Bullies can act because they are jealous of their target’s status, talents, abilities, circumstances or possessions. Bullies act without integrity, and despise people who display it. Sometimes they act with no reason other than for the kick they get from realising that something they have done has provoked a reaction in their target. Making people annoyed can be a cheap source of gratification and amusement. But bullies with jobs fear exposure of their perceived shortcomings, such as inadequacy and incompetence, and these people bully not for fun but in order – they think – to survive. Competent colleagues fuel the bully’s fear that shortcomings in their capabilities will surface, so they tend to select targets who fulfil some of the criteria below.

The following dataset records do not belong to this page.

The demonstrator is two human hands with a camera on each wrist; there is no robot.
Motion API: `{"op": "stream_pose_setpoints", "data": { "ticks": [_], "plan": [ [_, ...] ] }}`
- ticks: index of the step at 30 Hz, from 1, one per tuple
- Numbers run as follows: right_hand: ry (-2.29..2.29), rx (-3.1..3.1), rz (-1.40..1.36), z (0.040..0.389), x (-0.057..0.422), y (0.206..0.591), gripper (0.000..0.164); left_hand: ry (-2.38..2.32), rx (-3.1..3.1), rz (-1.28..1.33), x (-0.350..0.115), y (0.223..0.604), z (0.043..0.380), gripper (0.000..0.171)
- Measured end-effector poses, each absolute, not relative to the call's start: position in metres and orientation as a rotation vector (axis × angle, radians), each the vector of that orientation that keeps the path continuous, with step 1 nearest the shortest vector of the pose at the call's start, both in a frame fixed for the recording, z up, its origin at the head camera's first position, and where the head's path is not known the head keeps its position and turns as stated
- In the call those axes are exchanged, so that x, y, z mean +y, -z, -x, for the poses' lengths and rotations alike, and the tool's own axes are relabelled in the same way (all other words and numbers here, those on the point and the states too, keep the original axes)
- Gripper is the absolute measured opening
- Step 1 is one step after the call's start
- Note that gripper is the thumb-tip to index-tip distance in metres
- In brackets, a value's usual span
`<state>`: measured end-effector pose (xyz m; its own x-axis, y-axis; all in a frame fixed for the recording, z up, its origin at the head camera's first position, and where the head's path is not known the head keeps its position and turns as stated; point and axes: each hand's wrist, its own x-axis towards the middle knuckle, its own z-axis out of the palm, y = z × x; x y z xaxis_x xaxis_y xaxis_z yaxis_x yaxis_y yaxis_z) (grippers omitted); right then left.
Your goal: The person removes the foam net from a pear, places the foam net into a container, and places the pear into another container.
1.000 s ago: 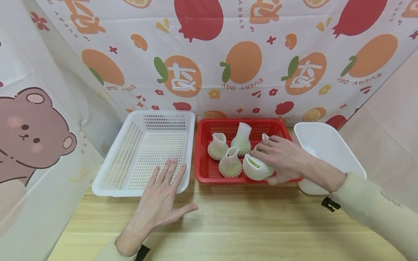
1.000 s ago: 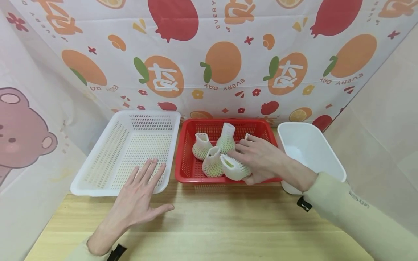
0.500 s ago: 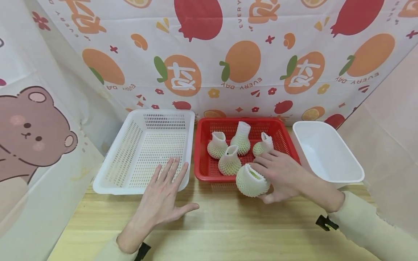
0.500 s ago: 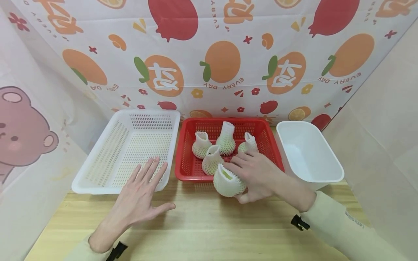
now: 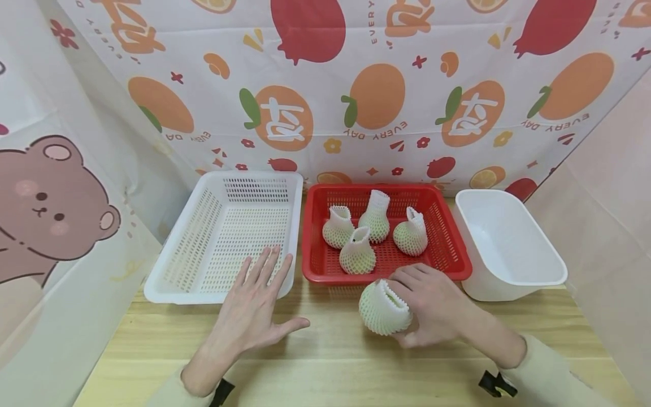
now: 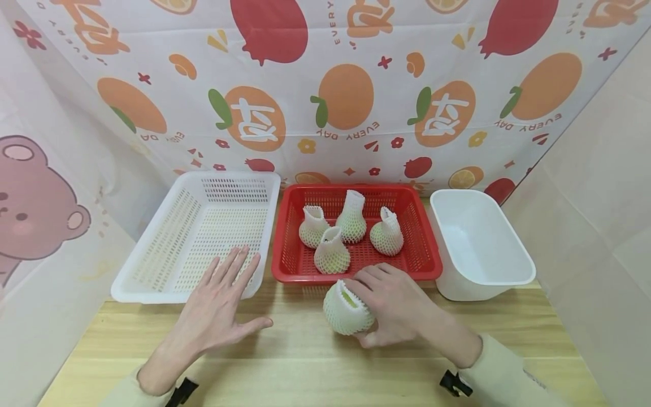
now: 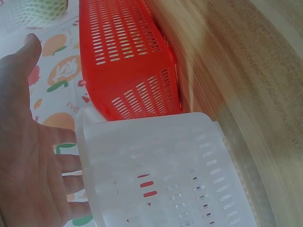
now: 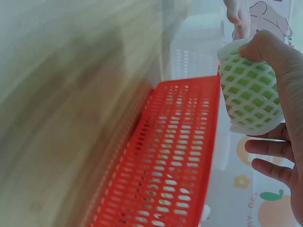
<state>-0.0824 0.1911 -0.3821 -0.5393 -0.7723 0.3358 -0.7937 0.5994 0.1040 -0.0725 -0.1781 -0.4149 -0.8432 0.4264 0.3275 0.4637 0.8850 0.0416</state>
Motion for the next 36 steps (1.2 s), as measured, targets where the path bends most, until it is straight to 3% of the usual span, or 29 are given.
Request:
{"op": "stream_pose_setpoints", "data": {
  "ticks": [24,36],
  "plan": [
    [0.01,-2.541,-1.403,0.066,0.174,0.45,0.088,0.131,-2.732,0.666,-0.181,0.417,0.069,0.117],
    [0.042,-2.57,-1.403,0.067,0.174,0.463,0.087,0.134,-2.729,0.673,-0.18,0.419,0.069,0.116]
  ]
}}
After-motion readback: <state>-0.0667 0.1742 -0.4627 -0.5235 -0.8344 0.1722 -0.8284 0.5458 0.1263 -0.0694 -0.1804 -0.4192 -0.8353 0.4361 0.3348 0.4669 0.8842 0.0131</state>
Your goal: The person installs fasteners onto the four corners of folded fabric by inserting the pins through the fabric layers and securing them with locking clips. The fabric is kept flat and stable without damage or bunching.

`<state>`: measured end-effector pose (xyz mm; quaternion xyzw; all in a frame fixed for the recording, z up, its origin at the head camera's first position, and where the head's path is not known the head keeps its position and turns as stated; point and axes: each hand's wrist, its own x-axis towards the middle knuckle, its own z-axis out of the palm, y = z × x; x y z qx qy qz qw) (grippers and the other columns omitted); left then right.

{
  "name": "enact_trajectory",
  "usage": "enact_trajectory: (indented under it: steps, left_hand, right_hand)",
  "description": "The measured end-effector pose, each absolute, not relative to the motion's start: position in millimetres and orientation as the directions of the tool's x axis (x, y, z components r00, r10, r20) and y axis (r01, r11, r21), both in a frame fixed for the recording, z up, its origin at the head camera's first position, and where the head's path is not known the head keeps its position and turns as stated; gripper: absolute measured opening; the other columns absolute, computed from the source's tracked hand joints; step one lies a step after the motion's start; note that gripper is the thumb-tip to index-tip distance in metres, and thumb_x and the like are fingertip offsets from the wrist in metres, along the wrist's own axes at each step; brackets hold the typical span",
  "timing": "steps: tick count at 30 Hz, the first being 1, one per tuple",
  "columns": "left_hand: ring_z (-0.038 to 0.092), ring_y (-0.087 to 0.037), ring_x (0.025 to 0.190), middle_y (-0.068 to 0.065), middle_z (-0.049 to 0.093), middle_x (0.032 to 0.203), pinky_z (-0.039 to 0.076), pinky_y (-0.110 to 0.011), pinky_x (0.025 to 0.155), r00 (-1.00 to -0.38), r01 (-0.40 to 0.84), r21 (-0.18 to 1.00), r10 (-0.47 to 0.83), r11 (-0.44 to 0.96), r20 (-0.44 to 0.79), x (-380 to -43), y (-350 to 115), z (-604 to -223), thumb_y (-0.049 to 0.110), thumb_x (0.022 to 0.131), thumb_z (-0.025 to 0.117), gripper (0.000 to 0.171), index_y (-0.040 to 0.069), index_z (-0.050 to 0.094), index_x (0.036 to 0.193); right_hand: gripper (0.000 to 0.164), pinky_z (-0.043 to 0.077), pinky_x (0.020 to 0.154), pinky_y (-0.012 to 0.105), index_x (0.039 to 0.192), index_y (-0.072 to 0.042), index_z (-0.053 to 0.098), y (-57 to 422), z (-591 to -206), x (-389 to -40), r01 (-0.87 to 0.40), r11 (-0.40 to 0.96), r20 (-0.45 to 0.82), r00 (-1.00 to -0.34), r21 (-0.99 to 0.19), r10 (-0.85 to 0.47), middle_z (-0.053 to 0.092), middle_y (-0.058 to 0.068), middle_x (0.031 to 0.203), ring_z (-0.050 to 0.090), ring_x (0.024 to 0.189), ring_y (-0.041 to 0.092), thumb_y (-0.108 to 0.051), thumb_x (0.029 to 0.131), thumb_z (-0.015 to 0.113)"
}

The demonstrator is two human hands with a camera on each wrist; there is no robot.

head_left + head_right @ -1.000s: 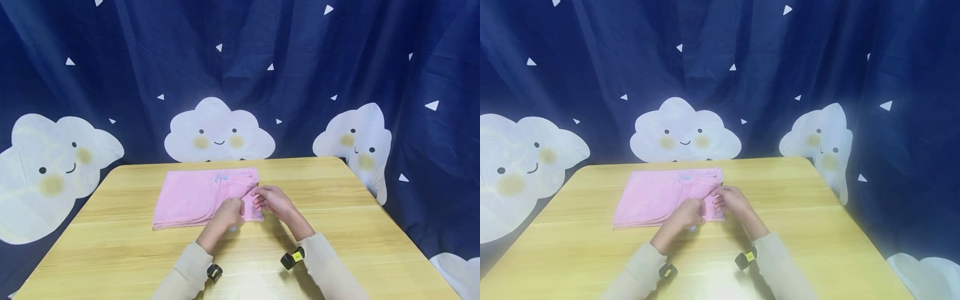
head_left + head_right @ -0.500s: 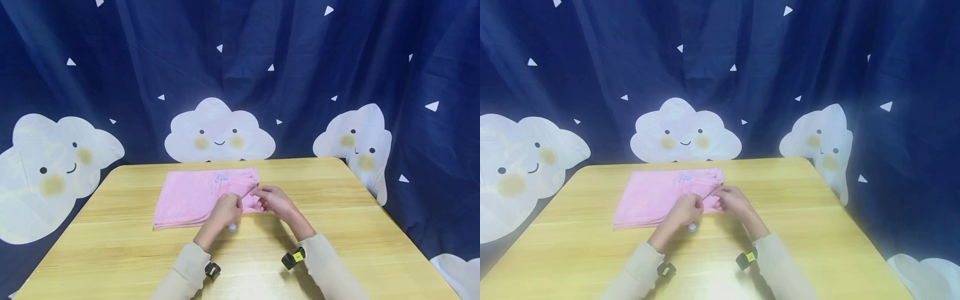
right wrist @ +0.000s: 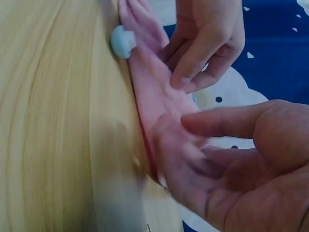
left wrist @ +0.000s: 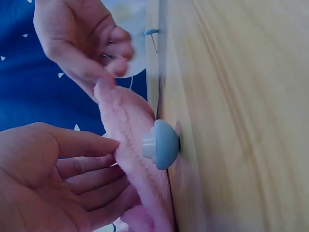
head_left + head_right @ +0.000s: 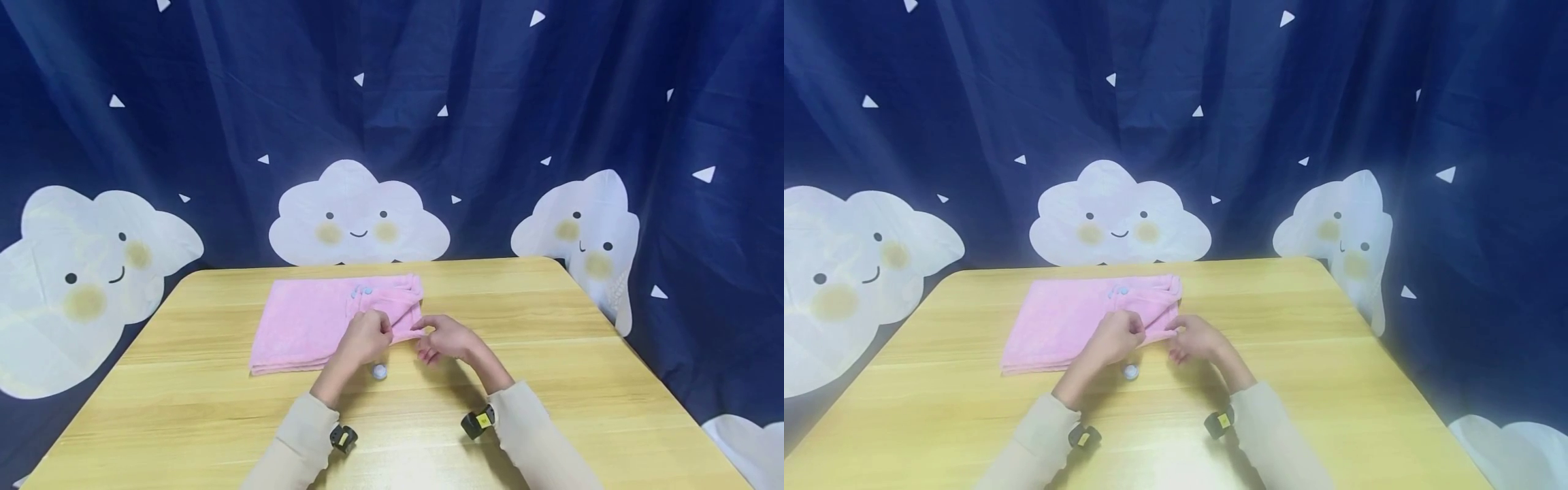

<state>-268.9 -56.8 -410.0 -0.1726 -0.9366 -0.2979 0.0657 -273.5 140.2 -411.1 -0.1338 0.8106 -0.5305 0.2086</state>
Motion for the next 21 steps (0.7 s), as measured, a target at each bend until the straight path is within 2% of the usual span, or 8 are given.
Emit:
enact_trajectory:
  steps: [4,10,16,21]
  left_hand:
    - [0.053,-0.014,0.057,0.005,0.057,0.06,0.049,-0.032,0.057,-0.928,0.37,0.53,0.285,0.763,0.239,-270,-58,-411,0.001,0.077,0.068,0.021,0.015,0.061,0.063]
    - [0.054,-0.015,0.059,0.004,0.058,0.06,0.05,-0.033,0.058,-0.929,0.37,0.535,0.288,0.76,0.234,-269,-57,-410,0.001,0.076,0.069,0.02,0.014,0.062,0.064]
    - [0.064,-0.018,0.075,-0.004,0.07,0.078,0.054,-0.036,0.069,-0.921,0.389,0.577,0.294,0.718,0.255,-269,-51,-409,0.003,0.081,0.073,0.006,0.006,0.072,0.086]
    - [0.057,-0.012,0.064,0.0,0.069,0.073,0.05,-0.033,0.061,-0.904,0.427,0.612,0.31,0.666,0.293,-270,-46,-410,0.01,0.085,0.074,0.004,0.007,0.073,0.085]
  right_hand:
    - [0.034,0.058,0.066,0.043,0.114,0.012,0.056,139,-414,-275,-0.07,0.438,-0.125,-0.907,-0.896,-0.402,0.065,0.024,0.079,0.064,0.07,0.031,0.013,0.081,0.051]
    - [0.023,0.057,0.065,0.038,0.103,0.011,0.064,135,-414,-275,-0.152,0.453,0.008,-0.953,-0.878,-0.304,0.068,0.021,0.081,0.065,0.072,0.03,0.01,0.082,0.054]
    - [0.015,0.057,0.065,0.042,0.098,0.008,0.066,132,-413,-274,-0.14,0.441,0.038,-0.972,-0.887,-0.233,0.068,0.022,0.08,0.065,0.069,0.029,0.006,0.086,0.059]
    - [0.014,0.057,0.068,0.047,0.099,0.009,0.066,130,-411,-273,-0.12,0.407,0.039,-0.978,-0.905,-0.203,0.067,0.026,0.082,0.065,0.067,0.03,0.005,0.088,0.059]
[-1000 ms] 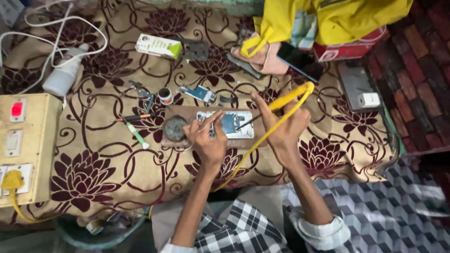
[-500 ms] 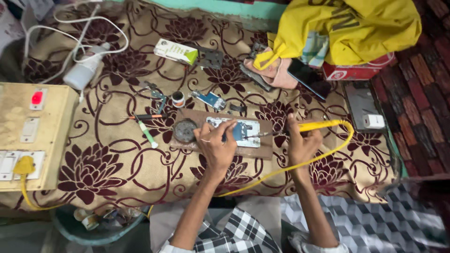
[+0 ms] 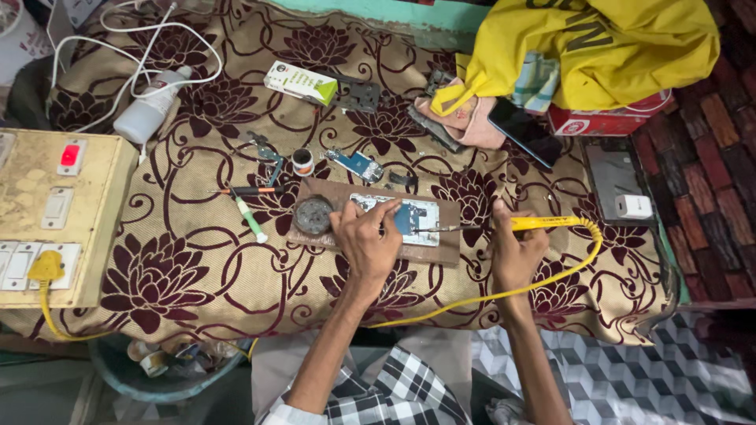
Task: The person uses a soldering iron and solder wire to work on a small circuit board placed on a wooden block. They repeatedly apply heat and solder to specific points on the board while holding the board steady with their other hand.
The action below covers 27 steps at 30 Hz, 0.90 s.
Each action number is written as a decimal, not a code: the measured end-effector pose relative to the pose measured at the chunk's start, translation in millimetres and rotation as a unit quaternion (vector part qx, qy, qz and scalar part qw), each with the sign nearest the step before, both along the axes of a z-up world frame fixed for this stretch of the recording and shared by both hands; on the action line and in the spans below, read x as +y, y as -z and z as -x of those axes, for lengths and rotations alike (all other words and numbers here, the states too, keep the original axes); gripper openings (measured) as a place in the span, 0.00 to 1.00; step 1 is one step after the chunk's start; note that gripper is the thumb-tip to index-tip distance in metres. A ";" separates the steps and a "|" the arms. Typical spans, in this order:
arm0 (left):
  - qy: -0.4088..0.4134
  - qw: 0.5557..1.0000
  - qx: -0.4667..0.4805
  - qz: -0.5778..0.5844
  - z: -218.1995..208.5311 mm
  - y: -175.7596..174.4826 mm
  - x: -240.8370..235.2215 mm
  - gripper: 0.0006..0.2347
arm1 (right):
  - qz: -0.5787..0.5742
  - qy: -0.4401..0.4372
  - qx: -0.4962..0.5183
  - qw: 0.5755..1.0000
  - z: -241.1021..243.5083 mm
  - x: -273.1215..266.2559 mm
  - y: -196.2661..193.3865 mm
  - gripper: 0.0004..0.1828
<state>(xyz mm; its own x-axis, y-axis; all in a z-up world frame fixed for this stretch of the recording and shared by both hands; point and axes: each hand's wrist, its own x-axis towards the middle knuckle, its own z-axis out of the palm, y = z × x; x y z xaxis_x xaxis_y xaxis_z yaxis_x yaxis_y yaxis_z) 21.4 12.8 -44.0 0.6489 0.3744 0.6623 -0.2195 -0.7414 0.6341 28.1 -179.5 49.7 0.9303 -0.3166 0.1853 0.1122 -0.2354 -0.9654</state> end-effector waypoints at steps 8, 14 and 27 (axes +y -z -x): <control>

- Being in the wrong place at the wrong time
- Bullies are predatory and opportunistic. Irrespective of any other explanation, being in the wrong place at the wrong moment is the main reason.
- Being competent:-
- being good at their job, often excelling;
- being willing to go that extra mile and expect others to do the same;
- being successful, tenacious, determined, courageous, having fortitude;
- being imaginative, creative, innovative;
- being able to master new skills;
- thinking long term and seeing the bigger picture;
- being helpful, always willing to share knowledge and experience;
- being diligent and industrious
- Being Popular:-
- with colleagues, customers, clients, pupils, parents, patients, etc;
- Being regarded as an expert and the person to whom others come for advice, either personal or professional
- having a sense of humour, including displays of quick-wittedness
- Having strength of character:-
- displaying integrity, honesty, intelligence and intellect;
- having a well-defined set of values that they are unwilling to compromise;
- being trustworthy, trusting, conscientious, loyal and dependable;
- a sense of fairness:
- willingness to tackle injustice;
- low propensity to violence and strong forgiving streak
- refusing to join an established clique
- being sensitive (having empathy, concern for others, respect, tolerance etc)
- being slow to anger
- showing independence of thought or deed
- refusing to become a corporate clone and drone
- having high coping skills under stress, especially when the injury to health becomes apparent
- Having a vulnerability:-
- The need to earn a living from work;
- being proud of one’s reputation and record;
- being too old or too expensive
- finding it difficult to say no
- low assertiveness and a need to feel valued
- believing everyone is on the same team and working toward the same goals;
- being too tolerant;
- being a perfectionist;
- low propensity to violence and strong forgiving streak;
- a tendency to self-deprecation, indecisiveness, deference and approval seeking;
- high expectations of those in authority and a distaste for those who abuse their power;
- quick to apologise when accused, even if not guilty.
- Having raised concerns
- .. about bullying, fraud, safety or any matter where the bully feels implicated or at risk as a result.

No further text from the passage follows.